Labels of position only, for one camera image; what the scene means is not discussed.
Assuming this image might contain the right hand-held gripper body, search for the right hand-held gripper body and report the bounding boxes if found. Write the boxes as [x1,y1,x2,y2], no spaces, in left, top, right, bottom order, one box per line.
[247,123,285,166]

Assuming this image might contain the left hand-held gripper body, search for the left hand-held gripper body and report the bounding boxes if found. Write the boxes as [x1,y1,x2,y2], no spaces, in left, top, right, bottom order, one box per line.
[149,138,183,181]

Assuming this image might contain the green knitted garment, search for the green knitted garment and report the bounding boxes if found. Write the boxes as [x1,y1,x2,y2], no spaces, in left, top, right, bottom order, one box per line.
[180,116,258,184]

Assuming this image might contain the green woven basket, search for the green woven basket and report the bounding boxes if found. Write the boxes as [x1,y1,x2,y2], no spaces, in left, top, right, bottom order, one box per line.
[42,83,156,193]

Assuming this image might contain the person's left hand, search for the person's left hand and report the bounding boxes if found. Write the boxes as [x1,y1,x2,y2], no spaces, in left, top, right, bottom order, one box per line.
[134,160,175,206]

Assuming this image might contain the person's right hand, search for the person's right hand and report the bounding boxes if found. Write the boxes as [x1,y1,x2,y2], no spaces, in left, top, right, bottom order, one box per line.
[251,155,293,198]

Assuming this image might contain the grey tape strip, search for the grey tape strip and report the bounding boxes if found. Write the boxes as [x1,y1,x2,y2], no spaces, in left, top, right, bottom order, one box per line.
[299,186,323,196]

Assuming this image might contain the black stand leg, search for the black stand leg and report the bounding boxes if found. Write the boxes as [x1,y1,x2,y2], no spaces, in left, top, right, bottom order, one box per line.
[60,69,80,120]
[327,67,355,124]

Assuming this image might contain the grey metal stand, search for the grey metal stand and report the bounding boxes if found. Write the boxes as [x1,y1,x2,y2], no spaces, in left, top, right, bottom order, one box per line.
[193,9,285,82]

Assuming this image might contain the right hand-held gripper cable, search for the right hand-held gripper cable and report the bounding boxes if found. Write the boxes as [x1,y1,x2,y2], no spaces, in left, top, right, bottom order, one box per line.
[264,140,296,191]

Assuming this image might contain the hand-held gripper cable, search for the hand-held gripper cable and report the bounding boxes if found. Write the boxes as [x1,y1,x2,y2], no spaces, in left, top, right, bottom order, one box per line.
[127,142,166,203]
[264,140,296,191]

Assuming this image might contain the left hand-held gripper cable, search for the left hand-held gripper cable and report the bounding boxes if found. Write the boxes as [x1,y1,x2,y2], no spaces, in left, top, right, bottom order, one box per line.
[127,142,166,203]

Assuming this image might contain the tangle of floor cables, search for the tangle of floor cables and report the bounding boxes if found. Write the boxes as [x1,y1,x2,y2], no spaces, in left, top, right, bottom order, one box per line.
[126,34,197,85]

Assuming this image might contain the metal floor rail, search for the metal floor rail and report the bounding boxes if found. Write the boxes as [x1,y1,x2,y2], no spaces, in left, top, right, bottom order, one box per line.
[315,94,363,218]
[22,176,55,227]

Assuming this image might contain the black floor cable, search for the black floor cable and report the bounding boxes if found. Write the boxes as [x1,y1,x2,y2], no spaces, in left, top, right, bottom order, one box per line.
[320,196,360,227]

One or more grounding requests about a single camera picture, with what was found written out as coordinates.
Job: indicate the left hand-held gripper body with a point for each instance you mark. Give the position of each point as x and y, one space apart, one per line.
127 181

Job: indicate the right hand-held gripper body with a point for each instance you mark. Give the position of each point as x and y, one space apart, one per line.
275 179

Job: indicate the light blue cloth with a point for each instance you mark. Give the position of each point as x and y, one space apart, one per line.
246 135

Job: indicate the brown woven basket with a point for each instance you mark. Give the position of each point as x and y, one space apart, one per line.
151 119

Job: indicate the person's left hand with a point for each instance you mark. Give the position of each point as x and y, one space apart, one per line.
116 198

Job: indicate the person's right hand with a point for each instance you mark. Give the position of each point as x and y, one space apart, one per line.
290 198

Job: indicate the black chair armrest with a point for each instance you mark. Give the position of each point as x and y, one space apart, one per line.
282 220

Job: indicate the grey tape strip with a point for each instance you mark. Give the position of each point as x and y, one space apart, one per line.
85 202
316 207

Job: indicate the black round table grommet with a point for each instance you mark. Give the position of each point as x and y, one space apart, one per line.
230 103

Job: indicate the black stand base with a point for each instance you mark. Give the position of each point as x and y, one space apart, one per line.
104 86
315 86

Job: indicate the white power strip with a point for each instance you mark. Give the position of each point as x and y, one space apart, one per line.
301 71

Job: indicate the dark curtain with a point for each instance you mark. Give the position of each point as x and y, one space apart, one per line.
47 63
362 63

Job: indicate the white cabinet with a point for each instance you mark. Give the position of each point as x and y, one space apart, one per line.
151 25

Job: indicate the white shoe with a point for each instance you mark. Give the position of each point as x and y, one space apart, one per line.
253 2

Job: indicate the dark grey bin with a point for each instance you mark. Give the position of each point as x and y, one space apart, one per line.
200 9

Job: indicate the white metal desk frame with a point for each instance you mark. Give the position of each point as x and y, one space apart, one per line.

──────

* _ASSIGNMENT_
Without omitting anything, output the data verbatim.

* _TASK OUTPUT_
Labels of position only, for one camera image; what the scene means is not discussed.
Assuming this image might contain the right hand-held gripper body, search for the right hand-held gripper body and report the bounding boxes if found. Write the boxes as [x1,y1,x2,y2], no spaces, in left, top, right, bottom order, one box per line.
[247,123,285,166]

Assuming this image might contain the left hand-held gripper body, search for the left hand-held gripper body and report the bounding boxes if found. Write the boxes as [x1,y1,x2,y2], no spaces, in left, top, right, bottom order, one box per line.
[149,138,183,181]

Assuming this image might contain the green knitted garment, search for the green knitted garment and report the bounding boxes if found. Write the boxes as [x1,y1,x2,y2], no spaces, in left, top, right, bottom order, one box per line.
[180,116,258,184]

Assuming this image might contain the green woven basket, search for the green woven basket and report the bounding boxes if found. Write the boxes as [x1,y1,x2,y2], no spaces, in left, top, right, bottom order, one box per line.
[42,83,156,193]

Assuming this image might contain the person's left hand, search for the person's left hand and report the bounding boxes if found. Write the boxes as [x1,y1,x2,y2], no spaces, in left, top, right, bottom order, one box per line.
[134,160,175,206]

Assuming this image might contain the person's right hand, search for the person's right hand and report the bounding boxes if found. Write the boxes as [x1,y1,x2,y2], no spaces, in left, top, right, bottom order, one box per line.
[251,155,293,198]

Assuming this image might contain the grey tape strip, search for the grey tape strip and report the bounding boxes if found. Write the boxes as [x1,y1,x2,y2], no spaces, in left, top, right, bottom order, one box per line.
[299,186,323,196]

Assuming this image might contain the black stand leg, search for the black stand leg and report the bounding boxes if found. Write the boxes as [x1,y1,x2,y2], no spaces, in left, top, right, bottom order, one box per line.
[60,69,80,120]
[327,67,355,124]

Assuming this image might contain the grey metal stand, search for the grey metal stand and report the bounding boxes if found. Write the boxes as [x1,y1,x2,y2], no spaces, in left, top, right, bottom order, one box per line.
[193,9,285,82]

Assuming this image might contain the right hand-held gripper cable, search for the right hand-held gripper cable and report the bounding boxes if found. Write the boxes as [x1,y1,x2,y2], no spaces, in left, top, right, bottom order, one box per line.
[264,140,296,191]

Assuming this image might contain the hand-held gripper cable, search for the hand-held gripper cable and report the bounding boxes if found. Write the boxes as [x1,y1,x2,y2], no spaces, in left, top, right, bottom order, one box per line.
[127,142,166,203]
[264,140,296,191]

Assuming this image might contain the left hand-held gripper cable, search for the left hand-held gripper cable and report the bounding boxes if found. Write the boxes as [x1,y1,x2,y2], no spaces, in left, top, right, bottom order, one box per line.
[127,142,166,203]

Assuming this image might contain the tangle of floor cables, search for the tangle of floor cables and report the bounding boxes if found. Write the boxes as [x1,y1,x2,y2], no spaces, in left, top, right, bottom order, one box per line.
[126,34,197,85]

Assuming this image might contain the metal floor rail, search for the metal floor rail and report the bounding boxes if found. Write the boxes as [x1,y1,x2,y2], no spaces, in left, top, right, bottom order, one box per line.
[315,94,363,218]
[22,176,55,227]

Assuming this image might contain the black floor cable, search for the black floor cable and report the bounding boxes if found. Write the boxes as [x1,y1,x2,y2], no spaces, in left, top, right, bottom order, one box per line.
[320,196,360,227]

One or more grounding requests about a single camera picture, with what was found written out as coordinates.
Job: indicate the left hand-held gripper body with a point for each instance you mark. Give the position of each point as x and y, one space apart, one per line.
127 181

Job: indicate the right hand-held gripper body with a point for each instance you mark. Give the position of each point as x and y, one space apart, one per line.
275 179

Job: indicate the light blue cloth with a point for each instance you mark. Give the position of each point as x and y, one space apart, one per line.
246 135

Job: indicate the brown woven basket with a point for each instance you mark. Give the position of each point as x and y, one space apart, one per line.
151 119

Job: indicate the person's left hand with a point for each instance you mark. Give the position of each point as x and y, one space apart, one per line.
116 198

Job: indicate the person's right hand with a point for each instance you mark. Give the position of each point as x and y, one space apart, one per line.
290 198

Job: indicate the black chair armrest with a point for each instance you mark. Give the position of each point as x and y, one space apart, one per line.
282 220

Job: indicate the grey tape strip with a point for each instance you mark. Give the position of each point as x and y, one space apart, one per line.
85 202
316 207

Job: indicate the black round table grommet with a point for each instance you mark. Give the position of each point as x and y, one space apart, one per line.
230 103

Job: indicate the black stand base with a point for each instance you mark. Give the position of each point as x and y, one space apart, one per line.
104 86
315 86

Job: indicate the white power strip with a point for each instance you mark. Give the position of each point as x and y, one space apart, one per line.
301 71

Job: indicate the dark curtain with a point for each instance you mark. Give the position of each point as x and y, one space apart, one per line.
47 63
362 63

Job: indicate the white cabinet with a point for each instance you mark. Give the position of each point as x and y, one space apart, one per line.
151 25

Job: indicate the white shoe with a point for each instance you mark. Give the position of each point as x and y, one space apart, one per line.
253 2

Job: indicate the dark grey bin with a point for each instance you mark. Give the position of each point as x and y, one space apart, one per line.
200 9

Job: indicate the white metal desk frame with a point for each instance you mark. Give the position of each point as x and y, one space apart, one per line.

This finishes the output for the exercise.